[ABOUT THIS EXERCISE]: Only lines holding the word "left" should be copied from the material.

[GIVEN DATA]:

________

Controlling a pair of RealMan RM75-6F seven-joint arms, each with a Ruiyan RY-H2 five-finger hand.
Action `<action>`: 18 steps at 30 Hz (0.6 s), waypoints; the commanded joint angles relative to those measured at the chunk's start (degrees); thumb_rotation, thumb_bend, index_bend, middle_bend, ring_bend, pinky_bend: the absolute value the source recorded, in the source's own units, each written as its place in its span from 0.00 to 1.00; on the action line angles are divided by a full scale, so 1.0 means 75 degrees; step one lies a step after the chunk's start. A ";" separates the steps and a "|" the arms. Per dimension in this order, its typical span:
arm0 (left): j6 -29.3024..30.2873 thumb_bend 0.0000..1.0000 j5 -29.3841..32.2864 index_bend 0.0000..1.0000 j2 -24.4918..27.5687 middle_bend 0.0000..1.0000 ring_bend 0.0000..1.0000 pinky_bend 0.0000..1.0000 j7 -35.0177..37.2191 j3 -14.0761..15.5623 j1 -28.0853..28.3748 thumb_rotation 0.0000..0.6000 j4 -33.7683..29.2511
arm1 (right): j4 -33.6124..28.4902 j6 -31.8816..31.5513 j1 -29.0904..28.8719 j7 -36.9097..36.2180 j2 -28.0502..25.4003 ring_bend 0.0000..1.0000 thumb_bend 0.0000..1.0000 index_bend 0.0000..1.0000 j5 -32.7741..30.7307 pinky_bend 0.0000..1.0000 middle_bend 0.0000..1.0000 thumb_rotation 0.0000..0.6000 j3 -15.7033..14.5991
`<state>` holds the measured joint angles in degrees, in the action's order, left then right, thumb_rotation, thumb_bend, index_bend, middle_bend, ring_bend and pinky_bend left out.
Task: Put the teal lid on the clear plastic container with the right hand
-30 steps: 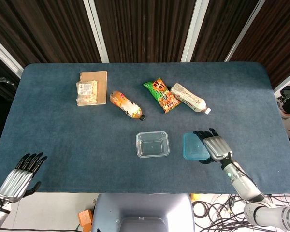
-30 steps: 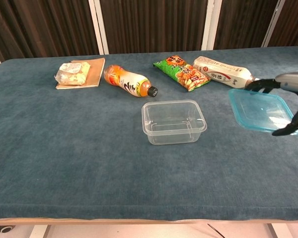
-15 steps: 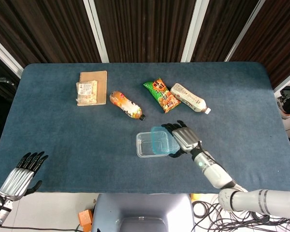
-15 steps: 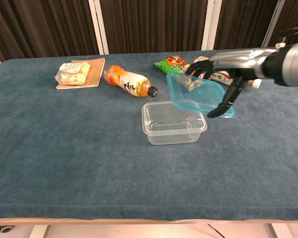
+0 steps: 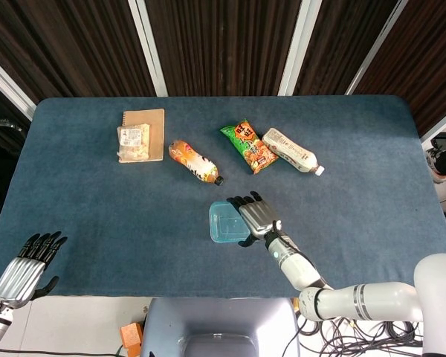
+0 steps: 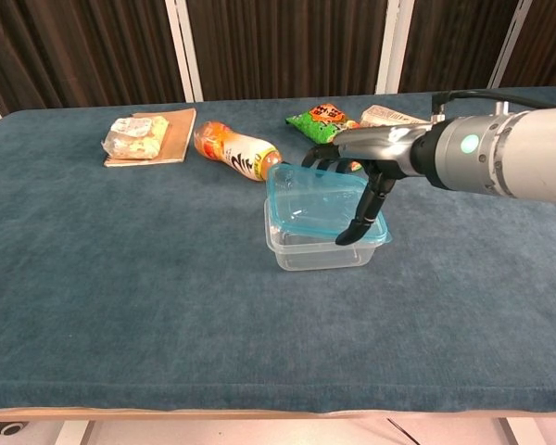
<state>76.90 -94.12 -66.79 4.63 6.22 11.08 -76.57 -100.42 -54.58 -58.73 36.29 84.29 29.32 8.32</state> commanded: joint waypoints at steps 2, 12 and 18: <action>0.0001 0.35 -0.0020 0.00 -0.0008 0.03 0.03 0.04 -0.0005 0.0007 0.0003 1.00 0.0004 | 0.0057 -0.0007 -0.0021 -0.0040 0.0033 0.16 0.10 0.67 -0.0025 0.03 0.36 1.00 -0.0027; -0.0063 0.34 -0.0010 0.00 -0.0021 0.03 0.03 0.04 0.0028 0.0001 0.0034 1.00 0.0037 | 0.0246 0.0033 -0.0054 -0.0150 0.0124 0.16 0.10 0.67 -0.0033 0.03 0.36 1.00 -0.0071; -0.0020 0.35 -0.0011 0.00 0.0000 0.03 0.03 0.04 0.0061 -0.0009 0.0021 1.00 0.0051 | 0.0396 -0.0019 -0.0078 -0.0166 0.0263 0.16 0.10 0.67 -0.0001 0.03 0.36 1.00 -0.0085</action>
<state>76.78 -94.20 -66.78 5.10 6.16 11.24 -76.18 -97.47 -54.69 -59.30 35.06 86.24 29.34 7.68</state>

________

[FINISHED TASK]:
arm0 (left): j6 -29.3024..30.2873 thumb_bend 0.0000..1.0000 j5 -29.3841..32.2864 index_bend 0.0000..1.0000 j2 -24.4918..27.5687 middle_bend 0.0000..1.0000 ring_bend 0.0000..1.0000 pinky_bend 0.0000..1.0000 j7 -35.0177..37.2191 j3 -14.0761..15.5623 j1 -28.0853..28.3748 thumb_rotation 0.0000..0.6000 j4 -33.7683..29.2511
`<state>` holds the measured joint angles in degrees, in the action's order, left then right, thumb_rotation, thumb_bend, index_bend, middle_bend, ring_bend and pinky_bend left out.

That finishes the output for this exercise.